Exercise directions: Read through the listing below and copy each line in which the word "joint" occurs.

Collected data:

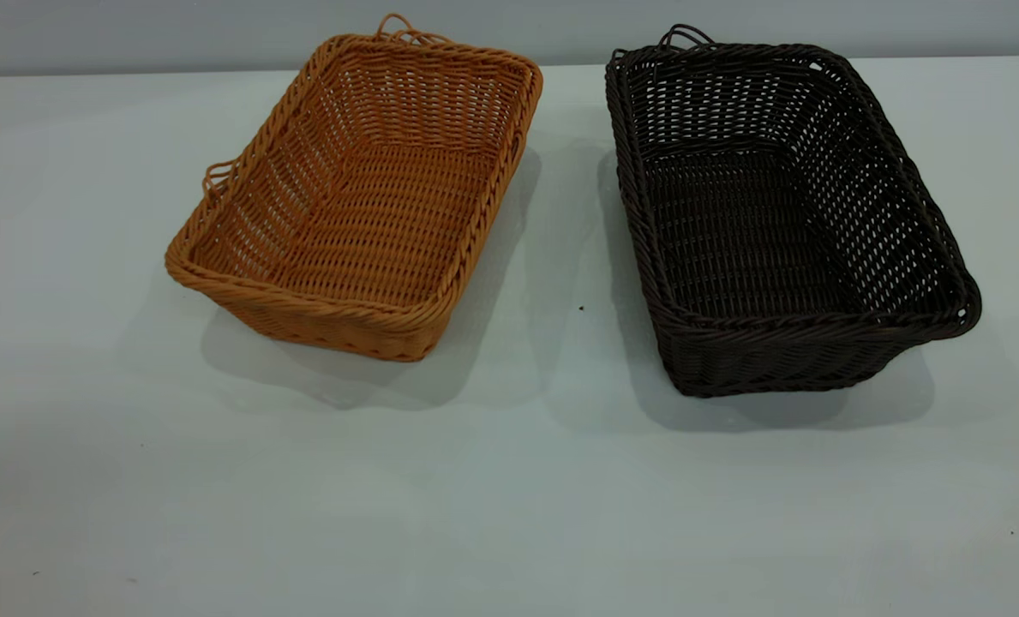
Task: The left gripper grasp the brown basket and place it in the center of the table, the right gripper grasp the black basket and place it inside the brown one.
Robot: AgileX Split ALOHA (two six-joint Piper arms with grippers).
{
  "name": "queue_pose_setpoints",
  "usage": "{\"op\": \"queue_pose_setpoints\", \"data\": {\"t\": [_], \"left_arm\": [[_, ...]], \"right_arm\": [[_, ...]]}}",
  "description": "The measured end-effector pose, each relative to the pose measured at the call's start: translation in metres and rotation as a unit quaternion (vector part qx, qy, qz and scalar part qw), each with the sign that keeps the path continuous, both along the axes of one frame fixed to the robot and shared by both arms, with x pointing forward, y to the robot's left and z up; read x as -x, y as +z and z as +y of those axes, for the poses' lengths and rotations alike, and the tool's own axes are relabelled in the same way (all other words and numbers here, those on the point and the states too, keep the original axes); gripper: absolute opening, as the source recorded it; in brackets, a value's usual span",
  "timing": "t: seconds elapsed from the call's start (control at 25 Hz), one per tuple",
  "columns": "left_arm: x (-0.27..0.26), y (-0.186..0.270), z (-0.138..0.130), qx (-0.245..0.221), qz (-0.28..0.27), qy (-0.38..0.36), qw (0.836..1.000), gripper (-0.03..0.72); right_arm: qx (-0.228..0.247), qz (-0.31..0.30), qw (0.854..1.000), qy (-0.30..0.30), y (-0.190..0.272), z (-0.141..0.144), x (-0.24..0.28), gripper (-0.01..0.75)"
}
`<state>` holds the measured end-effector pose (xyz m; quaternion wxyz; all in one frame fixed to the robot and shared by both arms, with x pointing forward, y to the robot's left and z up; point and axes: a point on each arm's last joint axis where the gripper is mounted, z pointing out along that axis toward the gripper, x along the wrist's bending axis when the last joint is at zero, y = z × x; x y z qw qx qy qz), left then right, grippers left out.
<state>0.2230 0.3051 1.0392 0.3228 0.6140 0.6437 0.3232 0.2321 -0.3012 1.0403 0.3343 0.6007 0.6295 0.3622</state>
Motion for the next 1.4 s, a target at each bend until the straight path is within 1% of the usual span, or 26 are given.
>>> {"op": "queue_pose_setpoints", "data": {"t": [0.08,0.16,0.2,0.32,0.44,0.52,0.68,0.8,0.88,0.96,1.04,1.12,1.2,1.28,1.32,1.4], "left_arm": [[0.000,0.000,0.000,0.000,-0.002,0.000,1.000,0.455],[-0.001,0.001,0.001,-0.001,0.000,0.004,1.000,0.446],[-0.004,0.001,0.001,-0.001,0.010,0.008,1.000,0.443],[-0.022,0.002,0.001,0.004,0.065,0.016,0.998,0.440],[-0.050,0.006,0.001,-0.001,0.119,0.014,0.993,0.439],[-0.073,0.010,0.000,-0.013,0.148,0.003,0.989,0.439],[-0.121,0.017,-0.001,-0.033,0.178,-0.019,0.983,0.468],[-0.159,0.016,-0.002,-0.039,0.187,-0.028,0.981,0.519],[-0.183,0.015,-0.003,-0.041,0.180,-0.034,0.982,0.549],[-0.206,0.009,-0.005,-0.033,0.185,-0.037,0.982,0.560],[-0.226,0.006,-0.008,-0.022,0.185,-0.041,0.982,0.563],[-0.243,0.003,-0.010,-0.010,0.190,-0.048,0.981,0.563],[-0.258,-0.001,-0.013,-0.001,0.194,-0.056,0.979,0.563],[-0.269,-0.004,-0.016,0.009,0.194,-0.064,0.979,0.563],[-0.274,-0.006,-0.017,0.014,0.197,-0.069,0.978,0.563],[-0.281,-0.011,-0.019,0.025,0.203,-0.076,0.976,0.564]], "right_arm": [[0.006,0.011,1.000,0.003,0.001,0.000,-0.004,0.584],[0.009,0.041,0.999,0.006,0.001,0.002,-0.013,0.584],[0.010,0.061,0.998,0.010,0.001,0.003,-0.020,0.584],[0.011,0.113,0.993,0.036,0.002,0.009,-0.042,0.584],[-0.012,0.146,0.987,0.059,0.003,0.018,-0.070,0.584],[-0.034,0.179,0.981,0.069,-0.002,0.023,-0.090,0.584],[-0.068,0.248,0.963,0.079,-0.019,0.033,-0.124,0.584],[-0.105,0.308,0.943,0.076,-0.039,0.040,-0.148,0.584],[-0.132,0.335,0.929,0.083,-0.051,0.046,-0.160,0.584],[-0.163,0.355,0.917,0.083,-0.063,0.052,-0.173,0.584],[-0.202,0.373,0.903,0.065,-0.077,0.057,-0.187,0.584],[-0.253,0.392,0.884,0.035,-0.091,0.062,-0.200,0.584],[-0.298,0.418,0.858,0.005,-0.108,0.066,-0.210,0.584],[-0.348,0.431,0.832,-0.020,-0.123,0.072,-0.219,0.584],[-0.366,0.436,0.822,-0.027,-0.131,0.074,-0.223,0.584],[-0.421,0.438,0.793,-0.055,-0.144,0.078,-0.232,0.584]]}}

Task output:
Robot: AgileX Split ALOHA (two six-joint Piper arms with grippers).
`<state>` holds the measured end-effector pose (xyz m; quaternion wxyz; all in one frame fixed to the robot and shared by both arms, with x pointing forward, y to the robot's left and z up; point and axes: a point on each arm's last joint axis where the gripper is mounted, z pointing out along that axis toward the gripper, x along the wrist's bending axis when the last joint is at zero, y = z × x; x y z qw qx qy qz), left then right, grippers left out.

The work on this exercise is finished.